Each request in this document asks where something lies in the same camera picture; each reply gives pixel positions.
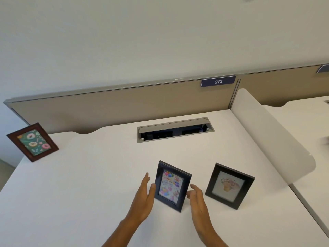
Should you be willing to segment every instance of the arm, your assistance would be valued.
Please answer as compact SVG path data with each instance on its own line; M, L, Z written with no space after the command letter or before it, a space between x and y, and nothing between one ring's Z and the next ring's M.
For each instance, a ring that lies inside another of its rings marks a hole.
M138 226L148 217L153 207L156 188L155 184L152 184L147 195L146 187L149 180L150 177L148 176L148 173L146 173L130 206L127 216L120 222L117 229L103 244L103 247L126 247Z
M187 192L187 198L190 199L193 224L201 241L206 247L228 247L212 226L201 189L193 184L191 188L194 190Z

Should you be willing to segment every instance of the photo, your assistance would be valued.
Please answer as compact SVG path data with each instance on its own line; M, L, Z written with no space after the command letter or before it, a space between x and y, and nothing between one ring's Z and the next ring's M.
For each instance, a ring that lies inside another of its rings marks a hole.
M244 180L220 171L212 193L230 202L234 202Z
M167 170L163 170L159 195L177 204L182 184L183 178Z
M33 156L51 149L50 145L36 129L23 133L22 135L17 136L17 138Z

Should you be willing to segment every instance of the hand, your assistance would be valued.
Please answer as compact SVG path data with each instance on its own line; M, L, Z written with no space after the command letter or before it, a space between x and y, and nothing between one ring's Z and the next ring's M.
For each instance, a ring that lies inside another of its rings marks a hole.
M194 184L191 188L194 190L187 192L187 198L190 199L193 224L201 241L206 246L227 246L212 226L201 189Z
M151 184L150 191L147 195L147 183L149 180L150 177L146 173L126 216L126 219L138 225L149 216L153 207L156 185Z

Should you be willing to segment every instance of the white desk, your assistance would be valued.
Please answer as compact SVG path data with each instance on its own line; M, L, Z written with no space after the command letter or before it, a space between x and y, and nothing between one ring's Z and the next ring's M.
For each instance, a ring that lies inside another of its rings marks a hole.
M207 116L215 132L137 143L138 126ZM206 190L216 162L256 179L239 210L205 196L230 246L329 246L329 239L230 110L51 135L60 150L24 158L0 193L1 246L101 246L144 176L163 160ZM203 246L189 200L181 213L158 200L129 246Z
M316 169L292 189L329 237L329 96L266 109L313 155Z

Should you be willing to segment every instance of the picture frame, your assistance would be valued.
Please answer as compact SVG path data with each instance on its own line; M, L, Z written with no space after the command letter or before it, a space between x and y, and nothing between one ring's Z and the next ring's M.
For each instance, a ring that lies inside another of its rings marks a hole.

**Work item:** Transcribe the listing in full and omit the pictures.

**Result for this exercise:**
Each request in this document asks where something lies in the same camera picture; each reply gives pixel positions.
Should you be willing to segment every instance of the arm, your assistance would be valued.
Please answer as compact SVG path data with each instance on its own line; M, L, Z written with no space after the command letter or before it, a space between x and y, and nothing between one ring's Z and the next ring's M.
For each instance, a ring that lies inside another of its rings marks a hole.
M138 226L148 217L153 207L156 188L155 184L152 184L147 195L146 187L149 180L150 177L148 176L148 173L146 173L130 206L127 216L120 222L117 229L103 244L103 247L126 247Z
M187 192L187 198L190 199L193 224L201 241L206 247L228 247L212 226L201 189L193 184L191 188L194 190Z

Should you be willing to segment every instance of the photo, your assistance would be valued.
Please answer as compact SVG path data with each instance on its own line; M, L, Z written with no space after the command letter or before it, a space between x and y, and nothing between one ring's Z and the next ring's M.
For each instance, a ring that lies inside another of its rings marks a hole.
M244 180L220 171L212 193L230 202L234 202Z
M167 170L163 170L159 195L177 204L182 184L183 178Z
M33 156L51 149L50 145L36 129L23 133L22 135L17 136L17 138Z

Should you be willing to segment every instance of the hand, your assistance would be valued.
Please answer as compact SVG path data with each instance on its own line; M, L, Z written with no space after the command letter or before it, a space between x and y, and nothing between one ring's Z and the next ring's M.
For each instance, a ring that lies inside another of its rings marks a hole.
M194 184L191 188L194 190L187 192L187 198L190 199L193 224L201 241L206 246L227 246L212 226L201 189Z
M151 184L150 191L147 195L147 183L149 180L150 177L146 173L126 216L126 219L138 225L149 216L153 207L156 185Z

Should you be willing to segment every instance of the white desk, your assistance would be valued.
Please answer as compact SVG path data with each instance on its own line; M, L, Z written with no space after the command letter or before it, a space between x and y, and nothing between one ring's Z and the next ring's M.
For each instance, a ring that lies inside another of its rings marks a hole.
M207 116L215 132L137 143L138 126ZM206 190L216 162L256 179L239 210L205 196L230 246L329 246L329 239L230 110L51 135L60 150L24 158L0 193L1 246L101 246L144 176L163 160ZM203 246L189 200L181 213L158 200L129 246Z
M316 169L292 189L329 237L329 96L266 109L313 155Z

Should you be willing to segment every instance of the picture frame, your assistance would be valued.
Please answer as compact SVG path data with each instance on its own line; M, L, Z written with no space after the command letter or before it, a space between x and y, and nothing between one ring's Z and the next ring's M.
For each instance, a ring that lies inside another of its rings marks a hole.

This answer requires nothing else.